§ **Try it**
Your answer is a copy of every line in the records where "gripper" appears.

= = =

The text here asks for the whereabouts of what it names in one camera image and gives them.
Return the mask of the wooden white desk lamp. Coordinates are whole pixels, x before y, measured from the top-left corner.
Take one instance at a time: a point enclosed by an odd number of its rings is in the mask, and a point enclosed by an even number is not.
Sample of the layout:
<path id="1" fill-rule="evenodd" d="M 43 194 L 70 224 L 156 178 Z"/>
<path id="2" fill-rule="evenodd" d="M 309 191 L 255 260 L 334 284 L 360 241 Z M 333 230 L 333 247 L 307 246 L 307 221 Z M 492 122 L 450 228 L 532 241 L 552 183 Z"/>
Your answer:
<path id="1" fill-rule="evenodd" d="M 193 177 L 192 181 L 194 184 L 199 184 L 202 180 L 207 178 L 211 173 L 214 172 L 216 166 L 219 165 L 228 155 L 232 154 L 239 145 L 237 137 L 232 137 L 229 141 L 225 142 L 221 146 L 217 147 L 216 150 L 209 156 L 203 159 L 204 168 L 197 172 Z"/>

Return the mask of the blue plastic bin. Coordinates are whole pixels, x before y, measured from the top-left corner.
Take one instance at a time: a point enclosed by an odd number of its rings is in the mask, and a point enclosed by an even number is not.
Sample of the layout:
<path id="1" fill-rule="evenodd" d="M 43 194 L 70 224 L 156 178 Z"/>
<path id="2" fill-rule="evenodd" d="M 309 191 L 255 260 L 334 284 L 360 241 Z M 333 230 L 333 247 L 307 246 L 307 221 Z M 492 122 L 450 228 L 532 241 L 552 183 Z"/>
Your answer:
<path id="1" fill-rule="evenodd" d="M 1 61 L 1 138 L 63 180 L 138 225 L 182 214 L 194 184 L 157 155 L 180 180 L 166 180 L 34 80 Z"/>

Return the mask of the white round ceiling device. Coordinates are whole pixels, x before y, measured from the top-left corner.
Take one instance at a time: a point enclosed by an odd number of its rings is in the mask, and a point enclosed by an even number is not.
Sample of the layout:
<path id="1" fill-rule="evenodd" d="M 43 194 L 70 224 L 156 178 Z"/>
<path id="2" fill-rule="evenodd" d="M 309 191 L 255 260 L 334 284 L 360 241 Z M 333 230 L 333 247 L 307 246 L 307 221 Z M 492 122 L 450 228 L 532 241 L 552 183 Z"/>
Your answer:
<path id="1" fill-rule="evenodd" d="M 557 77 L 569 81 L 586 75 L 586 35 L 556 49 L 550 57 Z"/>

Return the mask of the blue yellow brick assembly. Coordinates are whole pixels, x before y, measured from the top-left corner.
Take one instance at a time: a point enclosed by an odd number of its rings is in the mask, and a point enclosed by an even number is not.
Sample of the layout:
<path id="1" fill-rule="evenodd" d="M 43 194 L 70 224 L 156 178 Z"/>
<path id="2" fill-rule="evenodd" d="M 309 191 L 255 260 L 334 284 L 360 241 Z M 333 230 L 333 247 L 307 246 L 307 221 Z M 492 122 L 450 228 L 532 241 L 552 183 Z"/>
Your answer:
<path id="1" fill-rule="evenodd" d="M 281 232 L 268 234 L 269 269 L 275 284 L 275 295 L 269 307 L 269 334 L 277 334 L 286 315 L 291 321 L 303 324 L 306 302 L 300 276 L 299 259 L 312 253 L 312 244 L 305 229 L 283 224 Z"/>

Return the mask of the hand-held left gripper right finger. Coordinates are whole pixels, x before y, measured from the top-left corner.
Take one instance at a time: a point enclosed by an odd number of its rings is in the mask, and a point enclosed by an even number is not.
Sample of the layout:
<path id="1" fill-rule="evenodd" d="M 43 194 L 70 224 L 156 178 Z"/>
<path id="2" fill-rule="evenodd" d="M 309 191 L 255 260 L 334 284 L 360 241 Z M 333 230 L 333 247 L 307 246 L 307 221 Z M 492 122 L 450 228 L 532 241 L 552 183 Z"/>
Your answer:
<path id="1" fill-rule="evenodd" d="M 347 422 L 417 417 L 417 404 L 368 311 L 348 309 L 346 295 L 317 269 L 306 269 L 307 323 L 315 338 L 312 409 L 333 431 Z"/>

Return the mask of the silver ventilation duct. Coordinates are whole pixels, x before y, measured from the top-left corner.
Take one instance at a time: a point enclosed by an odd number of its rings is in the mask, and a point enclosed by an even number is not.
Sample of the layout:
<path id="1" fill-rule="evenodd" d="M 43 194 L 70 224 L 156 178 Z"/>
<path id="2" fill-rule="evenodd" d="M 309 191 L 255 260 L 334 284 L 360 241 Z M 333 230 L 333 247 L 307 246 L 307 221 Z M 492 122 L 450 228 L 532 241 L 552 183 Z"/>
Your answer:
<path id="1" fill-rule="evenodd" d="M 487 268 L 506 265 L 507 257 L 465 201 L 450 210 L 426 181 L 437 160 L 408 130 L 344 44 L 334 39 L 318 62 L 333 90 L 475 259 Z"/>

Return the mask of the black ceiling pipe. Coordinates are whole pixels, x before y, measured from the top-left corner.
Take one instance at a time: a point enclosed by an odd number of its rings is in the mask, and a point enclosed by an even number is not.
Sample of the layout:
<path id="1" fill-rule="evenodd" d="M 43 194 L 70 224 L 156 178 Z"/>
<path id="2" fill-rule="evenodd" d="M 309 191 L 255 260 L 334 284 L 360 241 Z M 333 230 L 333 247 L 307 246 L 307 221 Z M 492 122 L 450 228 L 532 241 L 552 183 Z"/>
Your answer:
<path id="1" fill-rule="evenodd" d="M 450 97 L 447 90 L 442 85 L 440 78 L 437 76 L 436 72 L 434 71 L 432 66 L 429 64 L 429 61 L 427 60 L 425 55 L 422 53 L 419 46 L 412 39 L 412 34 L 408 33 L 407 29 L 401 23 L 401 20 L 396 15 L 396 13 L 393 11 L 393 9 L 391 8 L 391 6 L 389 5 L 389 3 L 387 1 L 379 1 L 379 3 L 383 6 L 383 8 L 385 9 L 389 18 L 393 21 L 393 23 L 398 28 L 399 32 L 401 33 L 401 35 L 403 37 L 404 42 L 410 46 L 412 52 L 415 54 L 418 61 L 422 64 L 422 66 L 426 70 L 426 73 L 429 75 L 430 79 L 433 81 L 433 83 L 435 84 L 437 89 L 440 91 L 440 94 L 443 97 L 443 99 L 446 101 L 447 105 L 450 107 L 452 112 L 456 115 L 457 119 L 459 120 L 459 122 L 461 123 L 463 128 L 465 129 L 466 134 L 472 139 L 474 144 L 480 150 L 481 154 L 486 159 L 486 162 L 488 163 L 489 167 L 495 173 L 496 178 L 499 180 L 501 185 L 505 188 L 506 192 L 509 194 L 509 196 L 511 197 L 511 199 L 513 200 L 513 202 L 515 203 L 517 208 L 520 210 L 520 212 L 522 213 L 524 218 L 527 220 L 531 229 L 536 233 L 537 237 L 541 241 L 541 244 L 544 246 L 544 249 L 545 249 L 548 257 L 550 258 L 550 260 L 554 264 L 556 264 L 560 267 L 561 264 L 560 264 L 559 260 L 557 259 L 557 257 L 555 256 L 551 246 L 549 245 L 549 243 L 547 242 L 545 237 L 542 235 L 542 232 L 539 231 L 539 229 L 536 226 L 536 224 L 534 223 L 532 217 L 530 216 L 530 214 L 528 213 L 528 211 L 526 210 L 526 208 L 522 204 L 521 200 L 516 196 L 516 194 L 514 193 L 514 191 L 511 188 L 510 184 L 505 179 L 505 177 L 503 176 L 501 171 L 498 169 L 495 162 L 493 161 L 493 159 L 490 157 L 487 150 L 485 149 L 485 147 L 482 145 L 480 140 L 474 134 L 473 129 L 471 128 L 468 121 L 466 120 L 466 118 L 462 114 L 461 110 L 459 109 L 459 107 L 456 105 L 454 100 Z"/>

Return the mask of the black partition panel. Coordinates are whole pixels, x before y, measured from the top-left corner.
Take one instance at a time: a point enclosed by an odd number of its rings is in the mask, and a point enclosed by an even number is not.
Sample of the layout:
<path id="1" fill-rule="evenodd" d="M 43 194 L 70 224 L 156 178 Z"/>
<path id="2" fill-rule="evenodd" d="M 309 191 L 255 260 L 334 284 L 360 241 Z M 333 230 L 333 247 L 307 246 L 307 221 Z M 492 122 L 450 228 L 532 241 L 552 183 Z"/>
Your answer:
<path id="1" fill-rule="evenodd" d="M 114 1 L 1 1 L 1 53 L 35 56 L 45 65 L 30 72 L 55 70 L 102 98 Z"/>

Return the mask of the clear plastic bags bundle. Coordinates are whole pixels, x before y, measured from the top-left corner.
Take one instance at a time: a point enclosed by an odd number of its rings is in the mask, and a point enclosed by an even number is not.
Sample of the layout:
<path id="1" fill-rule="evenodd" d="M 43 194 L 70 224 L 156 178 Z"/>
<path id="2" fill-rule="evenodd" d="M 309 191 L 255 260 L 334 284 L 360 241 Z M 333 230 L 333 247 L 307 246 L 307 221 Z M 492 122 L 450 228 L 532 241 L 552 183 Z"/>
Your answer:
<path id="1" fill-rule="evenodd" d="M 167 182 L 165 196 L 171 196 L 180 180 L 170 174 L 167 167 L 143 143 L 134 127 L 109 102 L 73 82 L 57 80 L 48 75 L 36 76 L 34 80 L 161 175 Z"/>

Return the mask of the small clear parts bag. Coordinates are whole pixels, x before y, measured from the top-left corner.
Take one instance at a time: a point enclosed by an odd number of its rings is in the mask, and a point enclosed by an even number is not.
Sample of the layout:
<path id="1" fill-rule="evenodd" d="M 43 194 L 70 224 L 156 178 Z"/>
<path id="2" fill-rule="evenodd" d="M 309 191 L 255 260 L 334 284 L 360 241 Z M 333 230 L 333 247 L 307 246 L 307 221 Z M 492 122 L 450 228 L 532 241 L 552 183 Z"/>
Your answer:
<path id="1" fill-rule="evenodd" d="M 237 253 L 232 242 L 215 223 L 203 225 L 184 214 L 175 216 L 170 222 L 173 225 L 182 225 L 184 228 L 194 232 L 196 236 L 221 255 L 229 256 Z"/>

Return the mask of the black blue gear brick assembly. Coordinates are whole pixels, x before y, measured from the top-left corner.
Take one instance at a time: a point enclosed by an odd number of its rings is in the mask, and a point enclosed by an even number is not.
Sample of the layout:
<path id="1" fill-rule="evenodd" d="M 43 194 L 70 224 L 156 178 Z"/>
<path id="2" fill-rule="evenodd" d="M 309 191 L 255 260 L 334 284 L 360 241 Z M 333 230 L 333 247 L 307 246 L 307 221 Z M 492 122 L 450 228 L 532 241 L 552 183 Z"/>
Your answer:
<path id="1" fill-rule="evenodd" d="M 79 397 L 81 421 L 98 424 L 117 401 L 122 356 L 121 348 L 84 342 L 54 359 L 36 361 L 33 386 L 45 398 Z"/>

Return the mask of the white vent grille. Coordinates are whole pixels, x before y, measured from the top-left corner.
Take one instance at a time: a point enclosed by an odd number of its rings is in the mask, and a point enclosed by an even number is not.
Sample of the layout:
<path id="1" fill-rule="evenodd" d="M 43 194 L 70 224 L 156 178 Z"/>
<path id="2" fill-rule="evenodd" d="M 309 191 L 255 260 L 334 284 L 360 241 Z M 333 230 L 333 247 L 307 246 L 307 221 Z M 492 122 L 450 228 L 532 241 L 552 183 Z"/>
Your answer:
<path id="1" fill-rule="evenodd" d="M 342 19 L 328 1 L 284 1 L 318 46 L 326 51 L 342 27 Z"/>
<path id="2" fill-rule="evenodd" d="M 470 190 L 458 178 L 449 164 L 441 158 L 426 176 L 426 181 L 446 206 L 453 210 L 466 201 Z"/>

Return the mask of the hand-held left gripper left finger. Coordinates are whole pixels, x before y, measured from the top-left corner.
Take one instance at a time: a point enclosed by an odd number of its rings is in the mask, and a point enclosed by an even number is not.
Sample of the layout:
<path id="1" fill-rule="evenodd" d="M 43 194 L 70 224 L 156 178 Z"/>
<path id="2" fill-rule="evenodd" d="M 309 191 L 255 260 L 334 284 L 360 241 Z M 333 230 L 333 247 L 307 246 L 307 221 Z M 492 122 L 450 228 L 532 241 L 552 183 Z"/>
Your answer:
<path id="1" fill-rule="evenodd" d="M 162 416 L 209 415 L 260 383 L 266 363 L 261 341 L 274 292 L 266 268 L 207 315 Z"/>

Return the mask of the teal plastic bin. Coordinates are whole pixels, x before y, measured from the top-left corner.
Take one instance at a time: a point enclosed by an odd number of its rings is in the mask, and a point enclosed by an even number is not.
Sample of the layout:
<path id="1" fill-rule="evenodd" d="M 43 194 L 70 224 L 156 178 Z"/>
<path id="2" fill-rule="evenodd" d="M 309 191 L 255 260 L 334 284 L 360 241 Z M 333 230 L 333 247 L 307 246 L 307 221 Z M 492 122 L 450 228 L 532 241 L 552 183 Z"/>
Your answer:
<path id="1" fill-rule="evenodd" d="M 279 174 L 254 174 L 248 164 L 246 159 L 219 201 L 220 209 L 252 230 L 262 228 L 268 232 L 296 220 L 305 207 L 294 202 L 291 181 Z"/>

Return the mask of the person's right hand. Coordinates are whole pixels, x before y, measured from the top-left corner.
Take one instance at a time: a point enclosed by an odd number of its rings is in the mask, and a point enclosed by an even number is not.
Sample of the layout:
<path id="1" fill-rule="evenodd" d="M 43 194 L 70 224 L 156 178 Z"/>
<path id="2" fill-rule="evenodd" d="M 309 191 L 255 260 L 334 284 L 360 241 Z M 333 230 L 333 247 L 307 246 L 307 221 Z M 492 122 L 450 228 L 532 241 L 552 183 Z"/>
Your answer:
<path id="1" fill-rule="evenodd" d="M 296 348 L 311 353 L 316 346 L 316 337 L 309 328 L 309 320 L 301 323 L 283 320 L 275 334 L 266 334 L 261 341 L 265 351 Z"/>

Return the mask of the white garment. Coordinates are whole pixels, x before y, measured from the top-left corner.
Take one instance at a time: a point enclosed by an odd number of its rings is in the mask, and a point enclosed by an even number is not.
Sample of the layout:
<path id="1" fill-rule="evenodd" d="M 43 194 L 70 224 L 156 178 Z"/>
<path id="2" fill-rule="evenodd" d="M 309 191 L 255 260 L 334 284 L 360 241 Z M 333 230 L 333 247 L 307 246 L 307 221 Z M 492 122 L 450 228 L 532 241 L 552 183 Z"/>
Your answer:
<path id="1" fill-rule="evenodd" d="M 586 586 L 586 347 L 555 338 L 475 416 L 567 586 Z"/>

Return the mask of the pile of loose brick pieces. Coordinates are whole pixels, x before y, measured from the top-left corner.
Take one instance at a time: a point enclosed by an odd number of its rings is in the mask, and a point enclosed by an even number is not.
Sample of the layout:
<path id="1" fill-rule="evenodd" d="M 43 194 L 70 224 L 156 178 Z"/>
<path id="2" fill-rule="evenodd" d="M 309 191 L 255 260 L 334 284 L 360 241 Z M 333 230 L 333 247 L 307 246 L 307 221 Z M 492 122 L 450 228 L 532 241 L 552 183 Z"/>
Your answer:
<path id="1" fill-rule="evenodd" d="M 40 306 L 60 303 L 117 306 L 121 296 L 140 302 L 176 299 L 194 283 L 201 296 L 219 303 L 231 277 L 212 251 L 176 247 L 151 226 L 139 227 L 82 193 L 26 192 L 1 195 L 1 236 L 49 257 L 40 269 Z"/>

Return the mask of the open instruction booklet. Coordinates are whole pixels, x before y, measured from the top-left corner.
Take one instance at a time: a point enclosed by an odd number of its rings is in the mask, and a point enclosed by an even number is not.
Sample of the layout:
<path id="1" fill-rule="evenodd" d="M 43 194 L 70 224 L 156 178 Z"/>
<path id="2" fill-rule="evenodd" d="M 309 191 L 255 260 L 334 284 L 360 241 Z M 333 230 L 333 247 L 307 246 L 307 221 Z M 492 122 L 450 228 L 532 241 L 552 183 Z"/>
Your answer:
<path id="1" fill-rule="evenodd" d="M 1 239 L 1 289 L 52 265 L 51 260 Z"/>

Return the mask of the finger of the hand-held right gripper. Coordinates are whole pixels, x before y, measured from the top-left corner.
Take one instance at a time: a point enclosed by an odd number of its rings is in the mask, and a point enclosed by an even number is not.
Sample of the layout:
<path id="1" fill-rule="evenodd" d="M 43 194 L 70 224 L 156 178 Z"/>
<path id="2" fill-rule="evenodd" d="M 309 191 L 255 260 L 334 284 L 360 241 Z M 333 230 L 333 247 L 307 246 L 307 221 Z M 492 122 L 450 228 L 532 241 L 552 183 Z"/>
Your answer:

= = =

§ **Solution to the exercise**
Return the mask of the hand-held left gripper right finger. Coordinates are whole pixels, x before y, measured from the top-left corner.
Return the mask of the hand-held left gripper left finger. Coordinates are whole pixels, x before y, measured from the top-left corner.
Return the mask of the finger of the hand-held right gripper. Coordinates are whole pixels, x before y, measured from the top-left corner.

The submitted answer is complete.